Everything below from the line with "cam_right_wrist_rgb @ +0" through the line with "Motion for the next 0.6" must be retyped exactly, except the pictures.

* **Dataset**:
Segment Open
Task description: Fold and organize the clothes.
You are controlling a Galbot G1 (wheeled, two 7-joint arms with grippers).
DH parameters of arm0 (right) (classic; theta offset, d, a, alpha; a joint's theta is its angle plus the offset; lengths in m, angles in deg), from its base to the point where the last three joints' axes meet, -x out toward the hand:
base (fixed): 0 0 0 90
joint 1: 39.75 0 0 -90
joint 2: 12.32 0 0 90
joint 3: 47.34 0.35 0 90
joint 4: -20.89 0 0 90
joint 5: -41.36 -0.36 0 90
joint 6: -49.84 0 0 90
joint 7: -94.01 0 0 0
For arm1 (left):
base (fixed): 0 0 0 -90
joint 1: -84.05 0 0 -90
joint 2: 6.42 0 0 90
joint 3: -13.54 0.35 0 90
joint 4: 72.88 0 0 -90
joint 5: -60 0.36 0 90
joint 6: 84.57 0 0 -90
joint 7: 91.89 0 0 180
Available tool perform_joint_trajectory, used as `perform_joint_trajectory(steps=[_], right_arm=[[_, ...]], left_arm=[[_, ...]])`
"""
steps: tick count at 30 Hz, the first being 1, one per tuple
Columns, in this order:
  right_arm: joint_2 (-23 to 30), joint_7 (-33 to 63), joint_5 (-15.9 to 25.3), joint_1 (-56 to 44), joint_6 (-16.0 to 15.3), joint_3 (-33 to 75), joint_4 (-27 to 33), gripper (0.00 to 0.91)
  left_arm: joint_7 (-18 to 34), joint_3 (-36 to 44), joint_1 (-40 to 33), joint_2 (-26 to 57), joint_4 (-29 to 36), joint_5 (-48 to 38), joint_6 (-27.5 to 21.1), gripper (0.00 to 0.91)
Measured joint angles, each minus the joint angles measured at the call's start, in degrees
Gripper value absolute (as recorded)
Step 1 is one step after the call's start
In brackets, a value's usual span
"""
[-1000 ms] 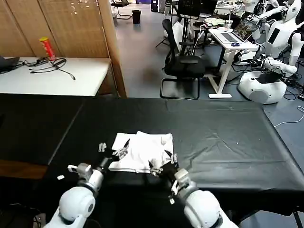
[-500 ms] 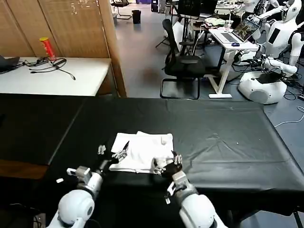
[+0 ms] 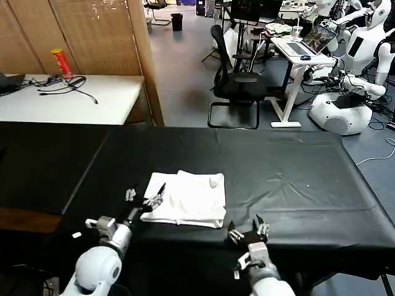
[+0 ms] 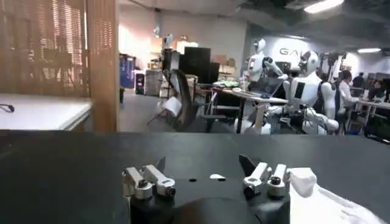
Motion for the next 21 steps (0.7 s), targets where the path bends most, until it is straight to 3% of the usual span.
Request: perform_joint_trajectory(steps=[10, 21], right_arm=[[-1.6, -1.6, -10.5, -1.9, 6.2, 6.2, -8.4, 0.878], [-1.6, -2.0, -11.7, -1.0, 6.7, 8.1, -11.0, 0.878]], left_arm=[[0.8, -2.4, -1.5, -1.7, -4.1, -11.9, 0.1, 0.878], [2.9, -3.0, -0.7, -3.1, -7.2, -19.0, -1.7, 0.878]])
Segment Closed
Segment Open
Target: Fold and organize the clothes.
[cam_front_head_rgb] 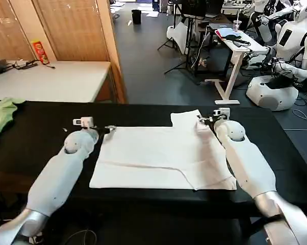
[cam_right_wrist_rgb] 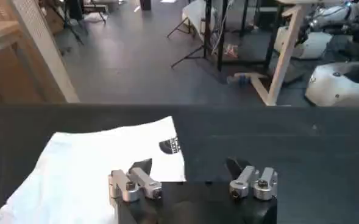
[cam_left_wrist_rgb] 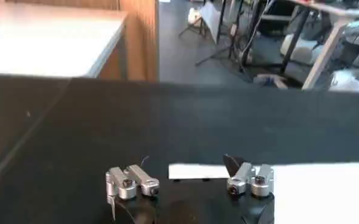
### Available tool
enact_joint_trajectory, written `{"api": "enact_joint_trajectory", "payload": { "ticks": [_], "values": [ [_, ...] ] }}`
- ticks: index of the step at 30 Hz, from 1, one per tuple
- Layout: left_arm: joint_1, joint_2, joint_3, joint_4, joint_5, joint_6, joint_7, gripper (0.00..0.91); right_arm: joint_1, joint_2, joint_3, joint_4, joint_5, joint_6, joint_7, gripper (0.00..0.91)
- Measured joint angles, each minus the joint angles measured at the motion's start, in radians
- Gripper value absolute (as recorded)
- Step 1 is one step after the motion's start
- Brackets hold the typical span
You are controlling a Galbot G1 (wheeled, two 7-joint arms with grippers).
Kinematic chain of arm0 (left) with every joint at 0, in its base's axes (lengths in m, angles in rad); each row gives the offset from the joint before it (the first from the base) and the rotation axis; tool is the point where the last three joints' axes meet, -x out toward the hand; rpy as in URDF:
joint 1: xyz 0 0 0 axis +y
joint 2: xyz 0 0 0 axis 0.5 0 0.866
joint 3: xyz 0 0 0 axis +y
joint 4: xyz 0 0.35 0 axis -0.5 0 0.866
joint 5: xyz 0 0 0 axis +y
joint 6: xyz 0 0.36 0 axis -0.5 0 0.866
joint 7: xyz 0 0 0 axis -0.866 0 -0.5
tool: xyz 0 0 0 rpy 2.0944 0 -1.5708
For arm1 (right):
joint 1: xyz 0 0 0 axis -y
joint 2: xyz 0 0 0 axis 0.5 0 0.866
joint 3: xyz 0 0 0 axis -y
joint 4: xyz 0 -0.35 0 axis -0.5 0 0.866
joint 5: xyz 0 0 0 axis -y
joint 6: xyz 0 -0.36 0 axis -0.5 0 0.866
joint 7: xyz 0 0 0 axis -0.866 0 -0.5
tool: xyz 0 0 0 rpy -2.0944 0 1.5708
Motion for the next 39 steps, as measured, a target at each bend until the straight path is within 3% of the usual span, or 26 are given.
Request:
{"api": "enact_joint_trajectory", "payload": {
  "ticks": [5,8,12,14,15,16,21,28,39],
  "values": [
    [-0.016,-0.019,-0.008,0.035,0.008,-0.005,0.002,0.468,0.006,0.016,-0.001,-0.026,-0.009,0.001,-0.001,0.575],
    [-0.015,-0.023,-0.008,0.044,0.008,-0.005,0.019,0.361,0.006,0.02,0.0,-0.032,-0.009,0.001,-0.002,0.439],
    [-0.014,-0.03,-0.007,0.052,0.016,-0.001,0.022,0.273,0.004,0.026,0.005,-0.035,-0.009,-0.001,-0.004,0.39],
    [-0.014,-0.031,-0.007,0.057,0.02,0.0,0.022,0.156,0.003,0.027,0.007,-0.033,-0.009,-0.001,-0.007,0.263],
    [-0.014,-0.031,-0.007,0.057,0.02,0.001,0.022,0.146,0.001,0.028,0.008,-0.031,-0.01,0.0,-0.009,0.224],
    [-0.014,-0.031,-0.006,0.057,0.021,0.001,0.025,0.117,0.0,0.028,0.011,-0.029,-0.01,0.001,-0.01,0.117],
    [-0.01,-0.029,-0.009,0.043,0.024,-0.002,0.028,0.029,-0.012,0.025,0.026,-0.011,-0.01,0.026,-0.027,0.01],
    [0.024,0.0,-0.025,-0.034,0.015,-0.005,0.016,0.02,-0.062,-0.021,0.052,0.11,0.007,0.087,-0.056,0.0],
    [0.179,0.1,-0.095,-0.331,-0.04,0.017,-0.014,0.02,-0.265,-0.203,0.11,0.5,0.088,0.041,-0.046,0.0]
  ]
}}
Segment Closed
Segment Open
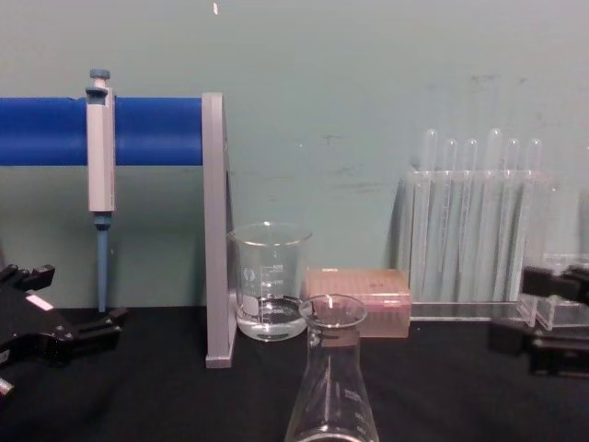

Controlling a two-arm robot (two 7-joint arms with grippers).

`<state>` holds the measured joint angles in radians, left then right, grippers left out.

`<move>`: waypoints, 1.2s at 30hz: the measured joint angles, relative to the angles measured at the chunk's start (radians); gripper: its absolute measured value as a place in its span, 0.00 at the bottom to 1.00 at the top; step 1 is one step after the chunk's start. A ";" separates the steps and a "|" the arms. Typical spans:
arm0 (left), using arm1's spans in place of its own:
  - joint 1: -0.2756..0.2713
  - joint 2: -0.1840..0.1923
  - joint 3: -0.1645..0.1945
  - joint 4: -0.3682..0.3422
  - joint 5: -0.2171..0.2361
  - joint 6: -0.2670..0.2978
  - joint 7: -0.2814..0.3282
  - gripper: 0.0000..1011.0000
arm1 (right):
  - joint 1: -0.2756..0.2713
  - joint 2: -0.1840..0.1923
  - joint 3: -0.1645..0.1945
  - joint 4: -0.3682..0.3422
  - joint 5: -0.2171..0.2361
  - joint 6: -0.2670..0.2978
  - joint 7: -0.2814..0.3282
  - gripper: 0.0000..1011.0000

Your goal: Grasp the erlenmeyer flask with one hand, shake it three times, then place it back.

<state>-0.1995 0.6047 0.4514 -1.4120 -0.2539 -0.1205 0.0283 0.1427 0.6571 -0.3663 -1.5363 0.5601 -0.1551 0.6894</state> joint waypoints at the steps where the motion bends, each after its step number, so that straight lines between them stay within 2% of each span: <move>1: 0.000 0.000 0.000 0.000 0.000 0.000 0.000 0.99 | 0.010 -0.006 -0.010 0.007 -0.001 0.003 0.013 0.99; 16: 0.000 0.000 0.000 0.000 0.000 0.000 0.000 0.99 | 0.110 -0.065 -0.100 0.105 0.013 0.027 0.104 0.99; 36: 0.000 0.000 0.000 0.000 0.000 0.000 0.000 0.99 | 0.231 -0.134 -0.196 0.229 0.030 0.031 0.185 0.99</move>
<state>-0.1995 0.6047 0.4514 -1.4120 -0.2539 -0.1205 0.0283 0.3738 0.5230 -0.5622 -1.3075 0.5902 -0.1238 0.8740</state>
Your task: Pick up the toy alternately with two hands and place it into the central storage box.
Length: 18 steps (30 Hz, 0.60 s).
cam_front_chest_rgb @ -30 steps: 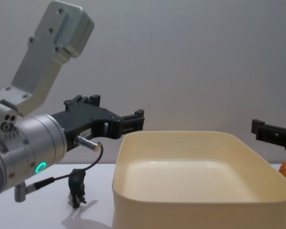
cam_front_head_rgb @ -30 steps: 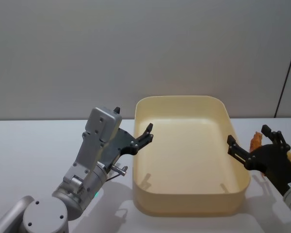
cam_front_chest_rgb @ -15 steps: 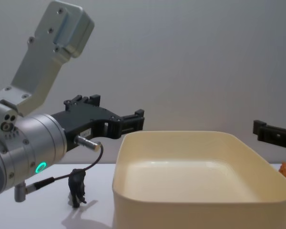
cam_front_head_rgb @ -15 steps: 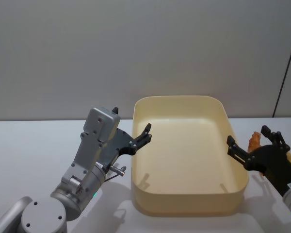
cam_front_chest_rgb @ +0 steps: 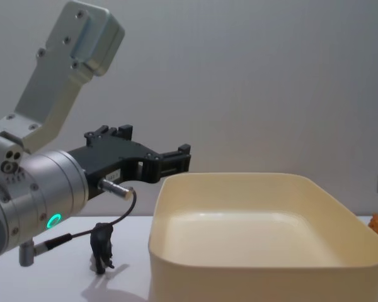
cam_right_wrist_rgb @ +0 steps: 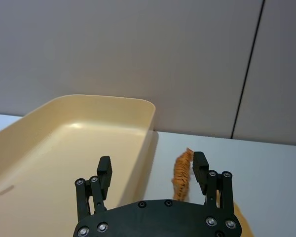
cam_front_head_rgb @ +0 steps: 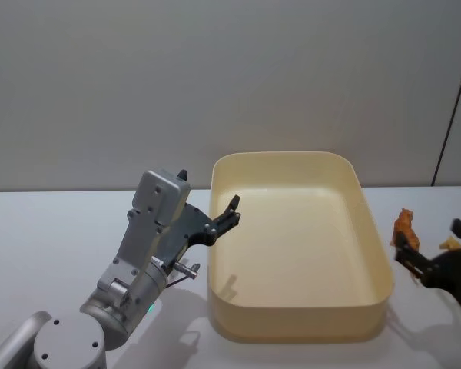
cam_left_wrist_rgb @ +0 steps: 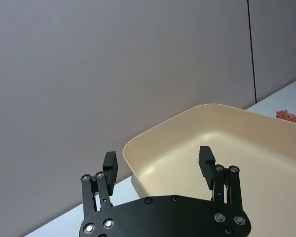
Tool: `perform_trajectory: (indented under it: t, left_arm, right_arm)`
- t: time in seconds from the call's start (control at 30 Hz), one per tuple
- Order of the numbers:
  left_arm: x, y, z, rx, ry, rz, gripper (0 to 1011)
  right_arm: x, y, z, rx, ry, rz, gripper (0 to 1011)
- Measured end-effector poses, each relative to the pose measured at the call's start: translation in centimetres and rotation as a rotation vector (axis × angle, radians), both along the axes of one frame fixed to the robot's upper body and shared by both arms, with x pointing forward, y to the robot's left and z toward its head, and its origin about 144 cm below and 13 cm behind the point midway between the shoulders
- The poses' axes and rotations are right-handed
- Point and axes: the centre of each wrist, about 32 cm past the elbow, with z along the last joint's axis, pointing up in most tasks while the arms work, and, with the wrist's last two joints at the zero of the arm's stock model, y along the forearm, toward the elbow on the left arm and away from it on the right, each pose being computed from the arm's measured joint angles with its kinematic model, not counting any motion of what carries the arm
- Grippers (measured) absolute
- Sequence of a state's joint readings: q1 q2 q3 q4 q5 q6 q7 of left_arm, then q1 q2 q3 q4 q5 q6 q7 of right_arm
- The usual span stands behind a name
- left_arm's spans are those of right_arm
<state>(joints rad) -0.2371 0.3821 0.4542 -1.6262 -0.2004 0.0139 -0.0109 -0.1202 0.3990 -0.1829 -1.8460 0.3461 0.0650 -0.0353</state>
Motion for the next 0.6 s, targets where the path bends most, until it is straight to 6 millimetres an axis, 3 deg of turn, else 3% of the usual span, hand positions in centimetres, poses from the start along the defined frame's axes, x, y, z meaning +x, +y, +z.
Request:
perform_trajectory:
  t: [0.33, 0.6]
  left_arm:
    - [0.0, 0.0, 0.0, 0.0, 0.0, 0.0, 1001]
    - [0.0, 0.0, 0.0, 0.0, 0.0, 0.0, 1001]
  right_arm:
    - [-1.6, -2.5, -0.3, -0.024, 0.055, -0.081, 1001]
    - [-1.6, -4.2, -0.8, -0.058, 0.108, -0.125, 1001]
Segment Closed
* **Reply**:
cam_right_wrist_rgb @ +0 steps: 
cam_front_head_rgb @ +0 steps: 
cam_left_wrist_rgb @ +0 steps: 
Tool: `perform_trajectory: (indented under it: t, left_arm, right_arm)`
- t: time in seconds from the call's start (control at 30 Hz), one per tuple
- Order of the numbers:
  left_arm: x, y, z, rx, ry, rz, gripper (0 to 1011)
  right_arm: x, y, z, rx, ry, rz, gripper (0 to 1011)
- Measured end-effector poses, each relative to the pose measured at the call's start: translation in centimetres and rotation as a rotation vector (axis × angle, radians), both along the axes of one frame fixed to the robot's upper body and shared by both arms, with x pointing forward, y to the robot's left and z toward its head, and its origin about 144 cm below and 13 cm behind the point midway between the shoulders
- The poses' axes and rotations are right-handed
- Point and axes: the centre of each wrist, about 32 cm past the elbow, with z along the last joint's axis, pointing up in most tasks while the arms work, and, with the wrist's last two joints at the zero of the arm's stock model, y along the forearm, toward the elbow on the left arm and away from it on the right, each pose being computed from the arm's measured joint angles with its kinematic model, not counting any motion of what carries the arm
- Grippers (measured) absolute
- Sequence of a state's joint readings: q1 q2 q3 q4 q5 q6 q7 of left_arm, then q1 q2 q3 q4 q5 q6 q7 of right_arm
- The usual span stands behind a name
- left_arm's spans are those of right_arm
<state>(joints rad) -0.2371 0.3821 0.4542 -1.6262 -0.2004 0.0139 -0.0109 -0.1202 0.3990 -0.1829 -1.8460 0.3461 0.0650 -0.0353</state>
Motion for the next 0.6 s, targets where the path bends most, until it is straight to 6 millimetres an axis, 3 deg of turn, else 3% of the usual span, hand positions in centimetres, poses from the start along the defined frame's axes, x, y, z meaning +x, +y, +z.

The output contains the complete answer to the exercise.